> _Data records_:
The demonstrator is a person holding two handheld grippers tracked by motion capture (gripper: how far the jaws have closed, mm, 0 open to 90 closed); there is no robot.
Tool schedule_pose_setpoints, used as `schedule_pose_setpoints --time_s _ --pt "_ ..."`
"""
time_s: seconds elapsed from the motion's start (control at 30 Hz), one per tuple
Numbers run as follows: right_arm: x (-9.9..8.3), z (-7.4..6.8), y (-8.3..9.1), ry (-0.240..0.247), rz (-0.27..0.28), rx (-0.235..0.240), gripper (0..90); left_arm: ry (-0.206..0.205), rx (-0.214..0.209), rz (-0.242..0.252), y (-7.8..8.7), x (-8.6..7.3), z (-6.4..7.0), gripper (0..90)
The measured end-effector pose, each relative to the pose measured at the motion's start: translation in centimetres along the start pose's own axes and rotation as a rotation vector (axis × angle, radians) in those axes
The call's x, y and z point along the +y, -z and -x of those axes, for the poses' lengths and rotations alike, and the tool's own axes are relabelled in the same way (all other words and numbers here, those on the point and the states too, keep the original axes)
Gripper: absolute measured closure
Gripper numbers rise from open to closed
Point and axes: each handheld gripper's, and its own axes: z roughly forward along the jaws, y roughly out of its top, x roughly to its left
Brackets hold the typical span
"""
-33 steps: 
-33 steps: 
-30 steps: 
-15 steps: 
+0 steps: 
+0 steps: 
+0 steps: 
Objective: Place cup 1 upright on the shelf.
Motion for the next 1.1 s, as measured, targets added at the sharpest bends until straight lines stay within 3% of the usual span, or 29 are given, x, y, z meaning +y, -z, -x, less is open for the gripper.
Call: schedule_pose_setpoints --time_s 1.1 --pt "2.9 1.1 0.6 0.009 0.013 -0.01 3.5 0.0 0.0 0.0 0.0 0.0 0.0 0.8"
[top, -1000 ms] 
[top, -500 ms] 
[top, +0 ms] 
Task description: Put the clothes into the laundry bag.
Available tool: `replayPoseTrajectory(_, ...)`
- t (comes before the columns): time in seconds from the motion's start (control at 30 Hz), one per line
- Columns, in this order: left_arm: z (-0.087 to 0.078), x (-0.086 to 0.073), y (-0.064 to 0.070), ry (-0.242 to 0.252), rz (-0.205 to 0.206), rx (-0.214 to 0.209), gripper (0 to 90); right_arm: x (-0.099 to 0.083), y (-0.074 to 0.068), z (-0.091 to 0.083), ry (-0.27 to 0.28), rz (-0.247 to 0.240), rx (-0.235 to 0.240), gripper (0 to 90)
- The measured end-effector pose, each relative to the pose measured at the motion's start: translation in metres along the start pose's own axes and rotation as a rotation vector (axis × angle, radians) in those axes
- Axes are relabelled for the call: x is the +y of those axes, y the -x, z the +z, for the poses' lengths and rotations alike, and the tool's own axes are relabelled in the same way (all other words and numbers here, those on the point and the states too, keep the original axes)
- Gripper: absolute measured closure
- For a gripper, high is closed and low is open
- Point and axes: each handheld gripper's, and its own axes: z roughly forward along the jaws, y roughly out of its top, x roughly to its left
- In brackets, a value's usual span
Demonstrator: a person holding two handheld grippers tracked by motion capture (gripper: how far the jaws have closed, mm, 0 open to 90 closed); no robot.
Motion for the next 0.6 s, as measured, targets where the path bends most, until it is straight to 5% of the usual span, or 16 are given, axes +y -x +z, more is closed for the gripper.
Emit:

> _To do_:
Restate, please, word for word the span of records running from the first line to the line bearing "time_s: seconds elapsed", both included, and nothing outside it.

> _Result of the task_:
The demonstrator is a person holding two handheld grippers tracked by motion capture (gripper: how far the jaws have closed, mm, 0 open to 90 closed); there is no robot.
Tool schedule_pose_setpoints, used as `schedule_pose_setpoints --time_s _ --pt "_ ..."`
"""
time_s: seconds elapsed from the motion's start (control at 30 Hz), one per tuple

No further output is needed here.